*** DATASET EXCERPT ***

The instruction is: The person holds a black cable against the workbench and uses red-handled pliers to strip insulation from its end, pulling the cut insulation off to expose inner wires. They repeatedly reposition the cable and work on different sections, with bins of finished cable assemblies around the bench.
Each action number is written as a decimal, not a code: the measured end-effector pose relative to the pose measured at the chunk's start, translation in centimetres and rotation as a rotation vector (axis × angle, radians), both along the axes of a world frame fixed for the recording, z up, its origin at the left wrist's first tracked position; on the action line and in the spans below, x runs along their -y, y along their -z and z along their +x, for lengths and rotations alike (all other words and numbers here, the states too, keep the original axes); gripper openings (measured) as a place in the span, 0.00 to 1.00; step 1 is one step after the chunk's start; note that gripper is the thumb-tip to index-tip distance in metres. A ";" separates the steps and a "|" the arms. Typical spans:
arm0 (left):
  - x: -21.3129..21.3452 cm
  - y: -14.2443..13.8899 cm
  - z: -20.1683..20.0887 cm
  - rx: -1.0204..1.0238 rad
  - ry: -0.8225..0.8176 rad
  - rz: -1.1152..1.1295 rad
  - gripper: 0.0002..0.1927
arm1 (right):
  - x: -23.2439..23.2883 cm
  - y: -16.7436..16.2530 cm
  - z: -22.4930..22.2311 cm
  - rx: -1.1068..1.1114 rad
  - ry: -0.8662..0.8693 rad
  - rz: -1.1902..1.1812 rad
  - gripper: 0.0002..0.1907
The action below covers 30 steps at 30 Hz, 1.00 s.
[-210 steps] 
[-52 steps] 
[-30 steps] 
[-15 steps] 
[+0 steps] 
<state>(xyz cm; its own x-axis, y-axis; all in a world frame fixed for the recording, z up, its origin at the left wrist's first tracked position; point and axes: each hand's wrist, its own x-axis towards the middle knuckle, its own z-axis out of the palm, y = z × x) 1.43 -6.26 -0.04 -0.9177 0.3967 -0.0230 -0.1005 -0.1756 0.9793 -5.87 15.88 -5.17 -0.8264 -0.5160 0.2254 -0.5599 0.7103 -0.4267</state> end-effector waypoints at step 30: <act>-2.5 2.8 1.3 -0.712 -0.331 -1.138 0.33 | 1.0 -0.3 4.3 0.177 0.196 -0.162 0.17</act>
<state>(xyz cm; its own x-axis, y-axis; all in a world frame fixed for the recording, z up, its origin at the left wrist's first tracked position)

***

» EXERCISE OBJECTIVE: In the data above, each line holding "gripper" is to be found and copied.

» ANSWER TO THE EXERCISE:
Each action number is written as a decimal, not a code: the measured end-effector pose relative to the pose measured at the chunk's start, translation in centimetres and rotation as a rotation vector (axis × angle, radians), both along the axes of a world frame fixed for the recording, z up, its origin at the left wrist's first tracked position; on the action line and in the spans below, x runs along their -y, y along their -z and z along their +x, for lengths and rotations alike (all other words and numbers here, the states too, keep the original axes); gripper openings (measured) as a place in the span, 0.00 to 1.00; step 1 is one step after the chunk's start; note that gripper is the thumb-tip to index-tip distance in metres. A ";" separates the steps and a "|" the arms. Typical spans:
  - gripper: 0.0002..0.1927
  - gripper: 0.0002..0.1907

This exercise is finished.